第2期のスタートにあたり、黒尾さんの反転授業の実践を中心に据え、それを支える形で、田原真人、千田瑛子が、「経験学習の原理」「ファシリテーション」「コミュニティ型の学び」などのテーマの講義を作成した。また、松田哲士が、予備校や高校で悪戦苦闘しながらどのようにマインドセットを転換してきたのかの体験をシェアした。

37名の受講者と一緒に1ヶ月半(全6回)のオンライン講座「オンラインで学ぶ!反転授業入門」を実施し、新たな出会いが生まれ、新たな関係性がスタートした。この講座は、「反転授業の研究」コミュニティの再起動を本格化していくだろう。

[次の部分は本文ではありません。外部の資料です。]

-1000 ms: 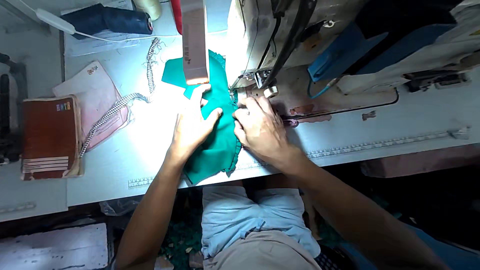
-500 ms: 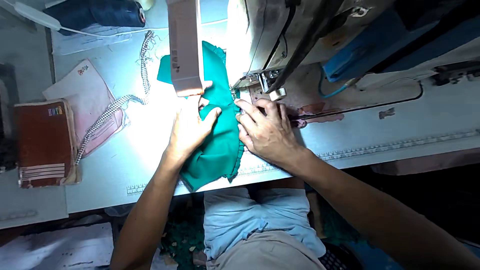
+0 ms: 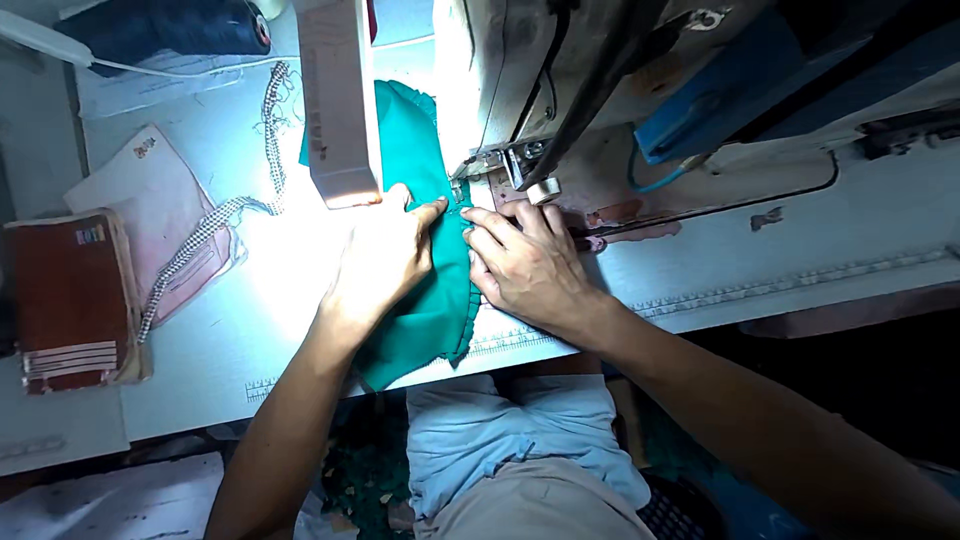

受講料は、10%が事務局、残りの90%を、まず4人で均等配分し、その後、各自が自分を含む4人にコメント付きで分配する「シェアリングバリュー方式」で分配する。この方式は、第1期のオンライン講座の時に福島毅さんが開発し、運営チームの収益分配に導入していたものだ。収益分配ルールは、それぞれの運営チームが相談して決めることになると思うが、第2期の最初の講座を「シェアリングバリュー方式」で分配したので、次回以降の雛形になると思う。

講座内容は、原稿にまとめて出版する方向で準備中です。

今後、「反転授業の研究」コミュニティでは、年に3-4回のペースで、様々なテーマのオンライン講座を展開していく予定だ。